When workers receive a QUIT signal from the Kubernetes control plane, they enter a graceful shutdown state. In this state, workers:
- Mark themselves as unschedulable to the Airflow scheduler
- Continue processing existing tasks for
GracePeriodSeconds
seconds - Terminate all processes if tasks haven't completed within the grace period
This mechanism ensures that existing tasks have an opportunity to complete before worker pods are terminated during scaling events. Below is an example of poor interactions between grace periods and stateful set workers.
- At 23:30 UTC: Two replicas of the worker pod are executing tasks. One of the workers picks up a task that takes
GracePeriodSeconds
to execute. - At 23:50 UTC: KEDA scales to one replica, marking one pod for termination. That worker goes into a warm shutdown period where it won't accept any more tasks but will take
GracePeriodSeconds
to release resources back to the node because of the task it picked up at 23:30. Pods are marked at random, so our worker executing the task from 23:30 is selected. - At 00:00 UTC: New batch run starts.

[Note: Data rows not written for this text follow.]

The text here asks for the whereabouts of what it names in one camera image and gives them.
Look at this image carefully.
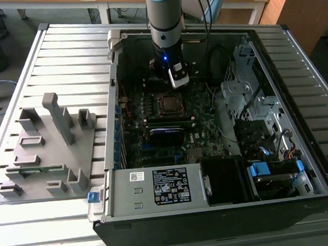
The thick black cable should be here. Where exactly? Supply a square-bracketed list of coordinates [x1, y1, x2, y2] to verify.
[207, 44, 234, 83]

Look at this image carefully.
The black PC case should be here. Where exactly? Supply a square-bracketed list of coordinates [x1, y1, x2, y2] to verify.
[74, 12, 328, 246]

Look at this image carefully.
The wooden cabinet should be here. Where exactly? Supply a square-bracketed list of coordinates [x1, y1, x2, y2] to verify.
[258, 0, 328, 60]

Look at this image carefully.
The brown chipset heatsink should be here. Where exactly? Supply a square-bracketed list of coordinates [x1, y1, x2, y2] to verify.
[186, 147, 204, 163]

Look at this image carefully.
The silver power supply unit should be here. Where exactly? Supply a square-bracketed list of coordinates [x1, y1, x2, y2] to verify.
[107, 161, 209, 218]

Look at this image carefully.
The silver CPU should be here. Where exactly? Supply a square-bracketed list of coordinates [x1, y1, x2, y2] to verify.
[162, 95, 181, 112]

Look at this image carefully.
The grey parts rack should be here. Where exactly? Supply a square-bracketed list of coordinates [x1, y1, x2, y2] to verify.
[0, 89, 104, 204]

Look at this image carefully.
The black drive bay bracket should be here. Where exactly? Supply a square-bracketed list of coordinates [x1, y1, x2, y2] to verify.
[233, 117, 278, 156]

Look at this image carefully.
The hard disk in blue carrier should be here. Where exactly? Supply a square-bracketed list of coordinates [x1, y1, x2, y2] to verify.
[247, 158, 308, 202]

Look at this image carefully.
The thin wire locking lever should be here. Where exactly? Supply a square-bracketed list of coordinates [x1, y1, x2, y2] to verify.
[167, 104, 186, 115]

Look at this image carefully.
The black graphics card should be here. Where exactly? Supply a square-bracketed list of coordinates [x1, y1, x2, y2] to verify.
[148, 125, 186, 148]

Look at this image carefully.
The green motherboard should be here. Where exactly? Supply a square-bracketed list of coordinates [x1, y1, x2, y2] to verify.
[116, 74, 242, 171]

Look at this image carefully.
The green RAM stick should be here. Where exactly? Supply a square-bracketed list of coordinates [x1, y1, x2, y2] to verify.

- At 00:10 UTC: Thousands of tasks queued, triggering a scale event on the HPA, but it cannot create more replicas because one of the workers is still terminating.
- At 23:30 +
GracePeriodSecond
UTC: The worker with the long-running task is released to the node pool, finally unblocked the creation of the desired replica count.
In the scenario above, at worst, we're held hostage by our own grace period.
Testing and rollout
We adopted a methodical approach to testing and deployment:
- One week testing period in staging environments to validate performance
- First migrating the workers from
StatefulSet
toDeployment
, then enabling KEDA with the above configurations
- First migrating the workers from
- Careful monitoring of task completion times and SLOs
- After a week of validating impacts on usability and SLO, promote changes to our production environments
Measurable results and lessons learned
The implementation of KEDA yielded significant improvements:
- Approximately 50% reduction in worker node pool costs
- Achieved via worker count reduction of roughly 50% over a 24-hour period
- Consistent SLO performance in batch environments where KEDA was enabled
- Successfully managed peak loads of 150,000+ daily tasks per environment
We also learned several valuable lessons throughout this journey:
- The importance of understanding workload patterns before implementing autoscaling
- Not all workloads benefit from event-driven scaling
- The value of questioning conventional infrastructure choices
- Simple, out-of-box configurations can often deliver significant benefits
- Migrating stateful objects to stateless objects yielded positive results for environments that didn’t even have KEDA enabled in this — an unrelated win outside the scope of our initial goals
Future considerations
While our implementation has been successful, we continue to explore opportunities for further optimization:
- Fine-tuning scaling parameters based on continued observation
- Monitoring for potential adjustments to minimum and maximum replica counts
- Evaluating additional KEDA features for specific use cases
- Evaluating node management tools to execute more efficient bin packing and workload rightsizing
- Splitting worker queues so that different types of tasks route to different types of worker machines
- General purpose workers will never allow us to achieve perfect node utilization because both memory and CPU-intensive tasks are both being executed by the same workers
By implementing KEDA with a focus on simplicity and careful testing, we achieved substantial cost savings while maintaining performance. The success of this project demonstrates the value of applying the right tool to the right problem, even when using basic configurations.